What is evident though as the science pursues this topic further is that the risk of necrotizing enterocolitis or NEC is not zero even with a human milk diet. Why is that? It might be that some risks for NEC such as intestinal ischemia or extreme prematurity simply are too much to overcome the protective effect of breastmilk. Perhaps though it could be related to something intrinsic in the breastmilk that differs from one mother to another with some producing more protective milk than others.

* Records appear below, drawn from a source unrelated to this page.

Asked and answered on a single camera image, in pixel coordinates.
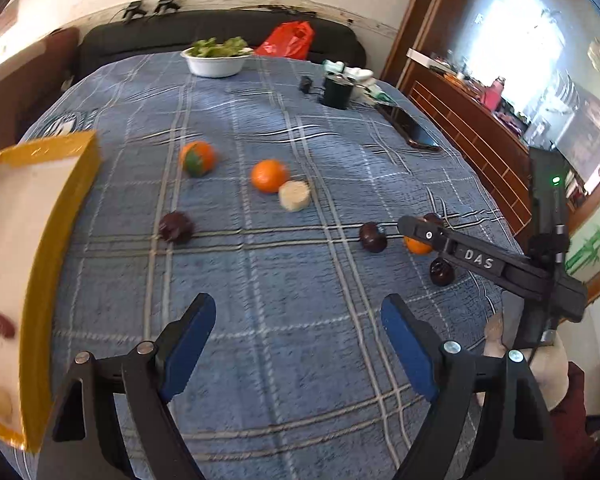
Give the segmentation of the white gloved right hand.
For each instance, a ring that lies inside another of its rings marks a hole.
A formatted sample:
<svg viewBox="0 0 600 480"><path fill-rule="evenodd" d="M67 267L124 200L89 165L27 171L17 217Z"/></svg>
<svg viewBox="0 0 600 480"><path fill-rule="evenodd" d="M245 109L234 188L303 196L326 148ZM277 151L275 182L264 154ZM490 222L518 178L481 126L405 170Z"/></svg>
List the white gloved right hand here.
<svg viewBox="0 0 600 480"><path fill-rule="evenodd" d="M497 313L489 318L484 328L486 344L483 355L490 358L502 358L508 353L502 343L503 315ZM554 344L536 350L534 359L529 360L531 349L522 349L521 353L530 363L530 370L539 385L543 399L549 411L564 400L569 388L568 358L560 336L555 335Z"/></svg>

Secretors vs Non-secretors

When it comes to the constituents of breastmilk, human milk oligosaccharides or HMOs are known to be secreted into breastmilk differently depending on whether a mother has a secretor gene or not. this has been demonstrated recently in HMOs affecting the microbiome in infants Association of Maternal Secretor Status and Human Milk Oligosaccharides With Milk Microbiota: An Observational Pilot Study. HMOs are capable of a few things such as stimulating growth of beneficial microbes and acting as “receptor decoys” for pathogenic bacteria. Previous rat models have also demonstrated their potential to reduce NEC in rat models. Essentially, mothers who have the secretor gene produce more diverse types of HMOs than mothers who are secretor negative.

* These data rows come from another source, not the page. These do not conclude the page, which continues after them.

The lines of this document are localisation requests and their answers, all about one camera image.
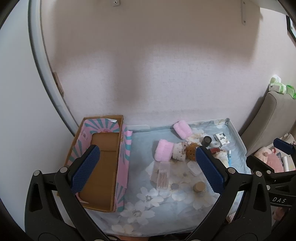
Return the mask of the clear cotton swab box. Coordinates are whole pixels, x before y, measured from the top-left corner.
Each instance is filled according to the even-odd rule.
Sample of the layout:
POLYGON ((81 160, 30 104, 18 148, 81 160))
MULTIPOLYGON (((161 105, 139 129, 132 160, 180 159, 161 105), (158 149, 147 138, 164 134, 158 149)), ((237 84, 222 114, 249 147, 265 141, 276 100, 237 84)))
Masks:
POLYGON ((157 190, 167 190, 170 177, 170 162, 160 162, 157 178, 157 190))

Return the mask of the brown fuzzy sock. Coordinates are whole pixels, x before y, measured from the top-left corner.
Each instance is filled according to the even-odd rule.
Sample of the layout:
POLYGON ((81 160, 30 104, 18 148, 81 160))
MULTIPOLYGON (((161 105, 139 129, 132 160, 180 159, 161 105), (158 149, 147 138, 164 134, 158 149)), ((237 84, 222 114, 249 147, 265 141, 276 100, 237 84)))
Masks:
POLYGON ((186 147, 186 158, 190 161, 196 160, 196 149, 200 147, 197 143, 188 144, 186 147))

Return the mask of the blue cream tube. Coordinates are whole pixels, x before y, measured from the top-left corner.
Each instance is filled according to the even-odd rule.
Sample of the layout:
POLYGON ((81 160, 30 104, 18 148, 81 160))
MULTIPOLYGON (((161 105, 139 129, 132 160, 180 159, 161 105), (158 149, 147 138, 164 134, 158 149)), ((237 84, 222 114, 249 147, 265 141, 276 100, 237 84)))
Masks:
POLYGON ((231 150, 228 151, 228 164, 229 164, 229 167, 232 166, 232 154, 231 154, 231 150))

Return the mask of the black round jar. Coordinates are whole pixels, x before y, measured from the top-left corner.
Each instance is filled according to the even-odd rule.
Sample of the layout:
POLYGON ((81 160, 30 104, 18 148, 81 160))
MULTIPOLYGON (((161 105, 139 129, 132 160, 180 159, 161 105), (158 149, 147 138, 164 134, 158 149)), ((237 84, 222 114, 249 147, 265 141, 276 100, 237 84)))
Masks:
POLYGON ((201 144, 204 147, 208 147, 208 146, 210 146, 211 142, 212 142, 212 138, 210 136, 205 136, 205 137, 203 137, 201 144))

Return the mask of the clear tape roll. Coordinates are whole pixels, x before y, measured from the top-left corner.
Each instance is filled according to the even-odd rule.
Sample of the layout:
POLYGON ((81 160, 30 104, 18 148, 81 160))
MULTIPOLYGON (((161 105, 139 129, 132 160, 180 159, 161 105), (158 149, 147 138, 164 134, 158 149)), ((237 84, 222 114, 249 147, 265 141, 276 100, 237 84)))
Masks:
POLYGON ((210 148, 219 148, 221 146, 221 143, 218 141, 212 141, 209 145, 210 148))

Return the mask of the pink fluffy sock back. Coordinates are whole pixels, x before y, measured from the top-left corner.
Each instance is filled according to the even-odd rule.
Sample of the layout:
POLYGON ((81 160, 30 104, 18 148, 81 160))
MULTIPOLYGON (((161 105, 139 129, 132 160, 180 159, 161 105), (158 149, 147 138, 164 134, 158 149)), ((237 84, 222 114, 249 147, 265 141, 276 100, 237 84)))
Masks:
POLYGON ((190 137, 193 134, 192 129, 184 120, 180 120, 175 123, 173 125, 173 129, 182 140, 190 137))

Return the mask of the pink fluffy sock front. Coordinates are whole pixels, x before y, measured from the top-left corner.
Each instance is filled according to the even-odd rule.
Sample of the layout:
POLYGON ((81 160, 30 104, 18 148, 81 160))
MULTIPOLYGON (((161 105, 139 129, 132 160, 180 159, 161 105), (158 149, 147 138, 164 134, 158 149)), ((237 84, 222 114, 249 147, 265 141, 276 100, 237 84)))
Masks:
POLYGON ((157 148, 155 150, 154 159, 158 162, 170 161, 174 149, 174 143, 167 140, 159 140, 157 148))

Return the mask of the pink fluffy sock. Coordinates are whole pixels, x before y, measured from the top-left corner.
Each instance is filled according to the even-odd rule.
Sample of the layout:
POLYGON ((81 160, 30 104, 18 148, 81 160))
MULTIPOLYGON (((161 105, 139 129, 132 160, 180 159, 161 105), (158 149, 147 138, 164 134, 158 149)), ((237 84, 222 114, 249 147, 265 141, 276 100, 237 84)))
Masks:
POLYGON ((174 143, 167 140, 159 140, 157 148, 155 150, 154 159, 158 162, 170 161, 174 149, 174 143))
POLYGON ((193 134, 192 129, 184 120, 180 120, 175 123, 173 125, 173 129, 182 140, 190 137, 193 134))

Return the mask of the dark red lipstick box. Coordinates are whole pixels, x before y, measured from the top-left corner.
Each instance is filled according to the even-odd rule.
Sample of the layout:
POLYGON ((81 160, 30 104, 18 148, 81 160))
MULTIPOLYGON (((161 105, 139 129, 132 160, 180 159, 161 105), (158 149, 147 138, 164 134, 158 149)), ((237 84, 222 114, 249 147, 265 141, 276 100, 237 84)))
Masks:
POLYGON ((220 148, 211 148, 209 149, 212 154, 215 154, 220 151, 220 148))

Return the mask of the kraft paper tape roll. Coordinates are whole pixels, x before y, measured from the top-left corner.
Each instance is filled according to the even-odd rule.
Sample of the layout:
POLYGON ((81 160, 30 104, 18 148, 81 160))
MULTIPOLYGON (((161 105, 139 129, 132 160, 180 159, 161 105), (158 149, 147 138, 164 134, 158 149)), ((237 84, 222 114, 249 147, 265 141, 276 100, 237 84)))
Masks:
POLYGON ((195 183, 193 186, 193 190, 196 193, 203 192, 205 190, 205 188, 206 188, 206 185, 203 181, 199 181, 199 182, 195 183))

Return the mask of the pink plush toy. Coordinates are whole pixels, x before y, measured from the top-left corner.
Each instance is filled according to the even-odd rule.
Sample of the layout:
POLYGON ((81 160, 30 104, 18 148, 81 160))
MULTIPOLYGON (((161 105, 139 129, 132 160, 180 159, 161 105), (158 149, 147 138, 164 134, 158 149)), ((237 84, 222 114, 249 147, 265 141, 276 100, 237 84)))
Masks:
POLYGON ((254 153, 254 156, 273 168, 275 173, 284 172, 281 159, 271 149, 262 147, 254 153))

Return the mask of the white earphone case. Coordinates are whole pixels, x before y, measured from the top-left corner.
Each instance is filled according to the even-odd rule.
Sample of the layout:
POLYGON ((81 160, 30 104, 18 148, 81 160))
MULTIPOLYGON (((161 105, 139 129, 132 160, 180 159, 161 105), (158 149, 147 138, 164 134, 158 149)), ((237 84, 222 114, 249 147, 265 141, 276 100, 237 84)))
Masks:
POLYGON ((194 176, 199 176, 202 173, 202 170, 196 161, 189 161, 187 166, 194 176))

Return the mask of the pink teal cardboard box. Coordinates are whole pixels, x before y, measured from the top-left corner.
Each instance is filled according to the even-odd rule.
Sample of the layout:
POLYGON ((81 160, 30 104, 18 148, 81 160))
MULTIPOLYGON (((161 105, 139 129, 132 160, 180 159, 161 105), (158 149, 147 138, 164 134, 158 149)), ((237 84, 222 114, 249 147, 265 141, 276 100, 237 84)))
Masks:
POLYGON ((125 205, 132 131, 122 115, 84 118, 65 161, 69 167, 91 146, 100 149, 99 161, 82 190, 77 192, 85 208, 102 212, 121 212, 125 205))

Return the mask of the framed picture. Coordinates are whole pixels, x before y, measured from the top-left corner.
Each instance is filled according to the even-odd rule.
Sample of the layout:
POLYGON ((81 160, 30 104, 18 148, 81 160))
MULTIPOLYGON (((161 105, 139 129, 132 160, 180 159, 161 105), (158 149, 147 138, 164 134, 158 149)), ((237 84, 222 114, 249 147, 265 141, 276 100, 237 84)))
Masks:
POLYGON ((292 22, 292 19, 289 16, 286 16, 286 19, 287 19, 287 31, 290 33, 292 38, 295 40, 296 39, 295 26, 292 22))

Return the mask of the white tissue pack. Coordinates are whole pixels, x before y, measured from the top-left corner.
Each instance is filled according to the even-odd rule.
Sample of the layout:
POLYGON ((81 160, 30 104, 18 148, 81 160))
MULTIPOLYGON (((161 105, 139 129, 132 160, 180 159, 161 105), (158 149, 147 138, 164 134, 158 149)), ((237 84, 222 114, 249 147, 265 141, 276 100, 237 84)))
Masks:
POLYGON ((227 138, 227 136, 224 134, 224 132, 220 132, 214 135, 214 138, 217 142, 220 143, 220 146, 226 146, 228 144, 230 144, 229 139, 227 138))

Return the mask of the green white packets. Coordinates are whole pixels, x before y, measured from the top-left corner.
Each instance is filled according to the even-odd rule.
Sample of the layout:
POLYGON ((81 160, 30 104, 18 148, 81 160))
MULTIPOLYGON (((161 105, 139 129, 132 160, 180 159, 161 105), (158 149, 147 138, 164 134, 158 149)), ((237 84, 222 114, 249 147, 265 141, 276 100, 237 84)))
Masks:
POLYGON ((274 91, 280 94, 288 94, 292 99, 296 99, 295 88, 291 85, 285 85, 281 82, 278 75, 273 75, 268 85, 269 91, 274 91))

The Type of HMO May Be the Key To Reducing NEC Wejryd E et al in 2018 published Low Diversity of Human Milk Oligosaccharides is Associated with Necrotising Enterocolitis in Extremely Low Birth Weight Infants This paper was an offshoot of the PROPEL study on the use of prophylactic probiotcs to reduce severe morbidities. Babies were all born between 23 + 0 to 27 +6 weeks and all infants received exclusive breastmilk. All fortification was with a bovine product. Breastmilk samples were obtained from 91 mothers of 106 infants at 2 weeks, 28 days after birth and finally at 36 weeks PMA and the HMO content analyzed.

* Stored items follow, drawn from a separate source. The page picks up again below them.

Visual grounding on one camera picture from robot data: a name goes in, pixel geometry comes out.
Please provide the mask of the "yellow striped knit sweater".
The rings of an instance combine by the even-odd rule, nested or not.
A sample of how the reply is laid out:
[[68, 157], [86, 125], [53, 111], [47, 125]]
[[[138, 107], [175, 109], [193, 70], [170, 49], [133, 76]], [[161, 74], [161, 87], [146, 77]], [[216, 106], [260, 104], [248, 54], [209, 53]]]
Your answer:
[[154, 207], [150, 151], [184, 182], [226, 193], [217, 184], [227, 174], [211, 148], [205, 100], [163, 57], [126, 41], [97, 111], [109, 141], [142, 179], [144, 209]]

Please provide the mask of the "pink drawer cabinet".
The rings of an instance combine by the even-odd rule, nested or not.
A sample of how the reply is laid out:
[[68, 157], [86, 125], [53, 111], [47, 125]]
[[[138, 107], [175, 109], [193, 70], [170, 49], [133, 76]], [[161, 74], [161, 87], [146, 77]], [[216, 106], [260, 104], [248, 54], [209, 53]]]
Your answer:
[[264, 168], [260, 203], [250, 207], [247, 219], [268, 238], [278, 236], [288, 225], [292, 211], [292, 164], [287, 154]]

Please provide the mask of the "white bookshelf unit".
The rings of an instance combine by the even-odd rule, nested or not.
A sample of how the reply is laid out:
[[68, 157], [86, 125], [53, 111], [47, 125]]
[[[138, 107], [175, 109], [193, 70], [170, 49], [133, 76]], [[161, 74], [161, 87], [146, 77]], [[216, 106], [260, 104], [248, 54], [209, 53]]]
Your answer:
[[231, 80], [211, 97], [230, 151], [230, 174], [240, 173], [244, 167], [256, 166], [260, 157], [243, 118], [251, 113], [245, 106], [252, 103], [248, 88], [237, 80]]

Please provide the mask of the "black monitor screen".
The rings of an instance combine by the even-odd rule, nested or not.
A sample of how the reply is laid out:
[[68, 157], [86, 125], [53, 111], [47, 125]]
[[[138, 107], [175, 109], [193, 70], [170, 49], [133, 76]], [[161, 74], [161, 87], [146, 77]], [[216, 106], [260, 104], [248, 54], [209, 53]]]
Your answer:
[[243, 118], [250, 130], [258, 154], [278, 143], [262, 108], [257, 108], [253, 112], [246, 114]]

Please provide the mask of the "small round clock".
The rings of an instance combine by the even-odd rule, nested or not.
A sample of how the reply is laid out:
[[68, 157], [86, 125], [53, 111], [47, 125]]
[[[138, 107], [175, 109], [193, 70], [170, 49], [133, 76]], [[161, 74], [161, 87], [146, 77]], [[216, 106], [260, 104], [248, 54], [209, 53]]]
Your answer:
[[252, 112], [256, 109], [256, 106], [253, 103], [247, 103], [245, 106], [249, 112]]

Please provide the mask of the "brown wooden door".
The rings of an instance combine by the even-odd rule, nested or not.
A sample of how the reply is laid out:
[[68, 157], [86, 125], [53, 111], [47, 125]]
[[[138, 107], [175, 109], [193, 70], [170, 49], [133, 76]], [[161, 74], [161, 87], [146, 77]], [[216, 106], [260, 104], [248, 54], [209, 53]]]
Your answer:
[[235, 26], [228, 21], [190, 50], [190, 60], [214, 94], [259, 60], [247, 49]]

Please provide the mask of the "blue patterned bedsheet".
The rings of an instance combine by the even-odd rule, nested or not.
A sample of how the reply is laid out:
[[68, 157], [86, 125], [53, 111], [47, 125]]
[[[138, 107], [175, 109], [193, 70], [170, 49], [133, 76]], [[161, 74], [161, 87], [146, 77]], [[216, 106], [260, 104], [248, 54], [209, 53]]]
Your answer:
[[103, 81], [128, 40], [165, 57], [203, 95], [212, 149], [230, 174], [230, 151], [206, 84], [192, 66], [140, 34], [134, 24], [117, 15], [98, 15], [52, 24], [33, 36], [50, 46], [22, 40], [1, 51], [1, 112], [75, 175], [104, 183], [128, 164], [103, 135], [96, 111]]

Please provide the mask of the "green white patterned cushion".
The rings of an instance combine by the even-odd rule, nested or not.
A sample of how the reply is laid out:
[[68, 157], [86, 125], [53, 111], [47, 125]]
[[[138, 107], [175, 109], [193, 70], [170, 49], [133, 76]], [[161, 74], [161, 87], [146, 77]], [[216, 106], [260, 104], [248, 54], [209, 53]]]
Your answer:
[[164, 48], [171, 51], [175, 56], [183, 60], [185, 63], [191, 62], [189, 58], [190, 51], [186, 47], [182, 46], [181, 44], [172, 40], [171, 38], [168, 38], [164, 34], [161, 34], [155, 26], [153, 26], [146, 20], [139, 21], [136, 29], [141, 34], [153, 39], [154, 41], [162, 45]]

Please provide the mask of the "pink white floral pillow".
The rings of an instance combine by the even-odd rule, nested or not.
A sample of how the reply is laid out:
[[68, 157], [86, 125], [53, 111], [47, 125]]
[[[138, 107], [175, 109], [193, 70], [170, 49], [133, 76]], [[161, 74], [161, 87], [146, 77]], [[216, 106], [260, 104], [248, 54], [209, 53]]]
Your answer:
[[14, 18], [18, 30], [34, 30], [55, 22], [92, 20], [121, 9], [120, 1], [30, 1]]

What came out of the study were a couple very interesting findings. The first is that when analyzing the HMOs present in breastmilk at 2 weeks and comparing those who developed NEC to those who did not there was one significant difference. Lacto-N-difucohexaose I (LNDH I) had a median level of 0 (IQR 0-213) from the milk of those mothers who had infants affected by NEC. There were no differences observed for any other HMOs.

Also of interest was the greater diversity of HMOs present in the breastmilk samples of mothers whose infants did not develop NEC. This was present at all time points.

How Could This Be Useful?

If a broader array of HMOs is associated with less risk of NEC and the presence of LNDH I carries the same association it opens the door to the next phase of this research. Could provision of LNDH I in particular but moreover a wide array of HMOs to mother’s milk reduce the occurrence of NEC? This will need to be tested of course in well designed randomized trials but this type of fortification could be the next step in what we add to human milk to enhance infant outcomes. Given that it may be difficult to determine in short order whether women have these HMOs already a broad based fortification strategy assuming insufficient amounts of HMOs would be best. A quick search on clinicaltrials.gov shows that there are 101 trials in children looking at HMOs at the moment so more information on this topic is certainly on the way. Could HMOs be the magic bullet to help reduce NEC? Just maybe!